The home boasts a “summer” and a “winter” kitchen. The summer kitchen is in a covered patio area off the back of the house. There is a wood-fired cook stove, sink and stone-based counter area. A stairway outside the house goes to a root cellar, where Shelly Trumpey stores the 800 quarts of food she cans each year. They grow and raise most of their own food.  “My wife is a hard-core gardener,” Trumpey said. They also raise livestock to supply their own meat.

Inside the house, the winter kitchen has a wood-burning cook stove, as well as a microwave oven and refrigerator. For the most part, it looks like a traditional kitchen.

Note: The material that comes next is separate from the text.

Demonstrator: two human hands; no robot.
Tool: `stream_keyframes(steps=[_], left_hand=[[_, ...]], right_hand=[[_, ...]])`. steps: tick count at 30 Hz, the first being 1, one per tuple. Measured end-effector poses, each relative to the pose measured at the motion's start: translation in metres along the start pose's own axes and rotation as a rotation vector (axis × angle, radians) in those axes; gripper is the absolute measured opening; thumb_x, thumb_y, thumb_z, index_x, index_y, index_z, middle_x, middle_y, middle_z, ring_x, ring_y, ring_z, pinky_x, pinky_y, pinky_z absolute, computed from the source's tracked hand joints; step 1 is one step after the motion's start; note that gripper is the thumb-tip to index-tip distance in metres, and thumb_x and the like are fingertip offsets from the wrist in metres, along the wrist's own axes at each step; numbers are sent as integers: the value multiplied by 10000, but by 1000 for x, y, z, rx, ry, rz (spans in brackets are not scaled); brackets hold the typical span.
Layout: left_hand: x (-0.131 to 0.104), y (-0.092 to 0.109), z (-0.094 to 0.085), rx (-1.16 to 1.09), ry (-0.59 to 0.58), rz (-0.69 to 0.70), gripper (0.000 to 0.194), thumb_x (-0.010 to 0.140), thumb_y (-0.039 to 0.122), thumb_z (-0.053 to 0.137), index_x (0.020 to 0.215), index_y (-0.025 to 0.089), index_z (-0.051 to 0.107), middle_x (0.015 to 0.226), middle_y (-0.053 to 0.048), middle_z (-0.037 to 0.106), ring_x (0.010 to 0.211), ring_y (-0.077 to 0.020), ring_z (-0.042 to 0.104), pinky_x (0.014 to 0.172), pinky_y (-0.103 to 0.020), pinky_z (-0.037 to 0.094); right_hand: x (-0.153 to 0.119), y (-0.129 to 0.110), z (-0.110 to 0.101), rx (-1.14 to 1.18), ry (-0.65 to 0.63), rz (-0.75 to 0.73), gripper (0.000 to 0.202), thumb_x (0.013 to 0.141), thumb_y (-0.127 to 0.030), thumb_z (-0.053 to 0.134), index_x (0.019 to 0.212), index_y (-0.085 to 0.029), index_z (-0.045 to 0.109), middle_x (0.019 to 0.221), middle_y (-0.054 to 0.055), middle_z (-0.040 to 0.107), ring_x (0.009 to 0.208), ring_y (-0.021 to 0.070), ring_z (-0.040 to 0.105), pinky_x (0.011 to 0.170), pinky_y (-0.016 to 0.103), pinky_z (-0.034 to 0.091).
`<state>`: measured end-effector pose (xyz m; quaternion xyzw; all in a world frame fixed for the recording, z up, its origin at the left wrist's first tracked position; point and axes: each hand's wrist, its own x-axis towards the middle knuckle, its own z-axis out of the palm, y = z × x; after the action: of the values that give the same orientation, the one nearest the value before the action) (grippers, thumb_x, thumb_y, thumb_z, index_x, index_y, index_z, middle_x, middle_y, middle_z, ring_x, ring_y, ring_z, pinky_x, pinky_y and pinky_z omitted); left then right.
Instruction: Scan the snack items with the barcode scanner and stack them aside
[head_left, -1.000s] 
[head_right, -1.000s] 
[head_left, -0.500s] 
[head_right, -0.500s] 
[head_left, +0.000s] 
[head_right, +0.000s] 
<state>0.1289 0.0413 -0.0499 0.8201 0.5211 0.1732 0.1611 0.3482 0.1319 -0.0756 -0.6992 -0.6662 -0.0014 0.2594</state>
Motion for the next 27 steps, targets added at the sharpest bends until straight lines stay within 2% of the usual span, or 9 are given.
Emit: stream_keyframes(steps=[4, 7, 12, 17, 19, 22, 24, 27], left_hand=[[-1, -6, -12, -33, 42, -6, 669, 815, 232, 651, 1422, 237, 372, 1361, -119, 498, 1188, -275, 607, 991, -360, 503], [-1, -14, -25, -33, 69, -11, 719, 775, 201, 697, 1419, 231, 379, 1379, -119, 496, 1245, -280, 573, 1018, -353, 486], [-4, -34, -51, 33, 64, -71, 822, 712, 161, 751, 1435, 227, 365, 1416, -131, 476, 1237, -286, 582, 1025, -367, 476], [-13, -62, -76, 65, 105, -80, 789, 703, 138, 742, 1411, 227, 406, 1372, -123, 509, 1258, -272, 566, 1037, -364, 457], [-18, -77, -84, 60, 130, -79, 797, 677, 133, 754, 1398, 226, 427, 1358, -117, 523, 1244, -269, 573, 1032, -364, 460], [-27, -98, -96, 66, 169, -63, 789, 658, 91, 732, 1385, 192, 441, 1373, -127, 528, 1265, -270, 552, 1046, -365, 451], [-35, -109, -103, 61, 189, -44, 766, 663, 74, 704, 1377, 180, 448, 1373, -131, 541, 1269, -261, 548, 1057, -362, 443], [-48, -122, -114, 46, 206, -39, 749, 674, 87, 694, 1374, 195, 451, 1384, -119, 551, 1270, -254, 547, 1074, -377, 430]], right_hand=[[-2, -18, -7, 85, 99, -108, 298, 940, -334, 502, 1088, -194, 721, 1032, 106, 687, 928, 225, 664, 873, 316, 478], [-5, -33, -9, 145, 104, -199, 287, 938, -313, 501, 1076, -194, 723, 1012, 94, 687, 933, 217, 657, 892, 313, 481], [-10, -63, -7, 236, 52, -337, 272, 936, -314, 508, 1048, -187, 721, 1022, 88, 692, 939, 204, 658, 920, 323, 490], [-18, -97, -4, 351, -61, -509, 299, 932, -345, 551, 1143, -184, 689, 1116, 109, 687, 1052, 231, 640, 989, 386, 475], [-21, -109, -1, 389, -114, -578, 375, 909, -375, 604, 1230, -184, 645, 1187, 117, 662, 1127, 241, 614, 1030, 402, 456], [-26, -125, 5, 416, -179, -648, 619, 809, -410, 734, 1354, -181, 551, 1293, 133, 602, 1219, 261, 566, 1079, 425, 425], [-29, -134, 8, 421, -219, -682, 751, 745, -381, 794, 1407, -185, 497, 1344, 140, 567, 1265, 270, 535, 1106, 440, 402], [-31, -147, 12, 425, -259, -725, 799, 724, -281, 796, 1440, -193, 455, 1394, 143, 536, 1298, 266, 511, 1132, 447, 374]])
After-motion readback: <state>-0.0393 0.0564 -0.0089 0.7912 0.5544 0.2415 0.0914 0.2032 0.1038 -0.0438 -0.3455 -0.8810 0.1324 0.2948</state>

While the home is energy and environmentally efficient, it looks like any other home, and the Trumpeys are like any other family. The girls play video games like many other children, and there’s a flat screen television on the lower level.

An unusual feature in this modern home is the dumbwaiter, which goes from the root cellar to the second floor and is used for transporting anything from laundry to canned food.

The family keeps a close eye on electric use, making sure “vampire loads,” or appliances and devices that are shut off but still drawing electricity, are unplugged. While the average household uses 11 to 12 kilowatts of electricity per day, the Trumpeys use three to five kilowatts per day. The golf cart batteries, fully charged, can power the house for four to five days.

 The girls were allowed to decorate their own bedrooms — a Katy Perry poster is proudly displayed in one, while the other daughter chose a warm pink color for walls.

Trumpey smiled when asked what his daughters thought of the home and its efficiencies.

“They don’t know anything else,” he said.  The next project is finishing a barn for the livestock. “We will never be done,” Trumpey said. “There will always be something to do.”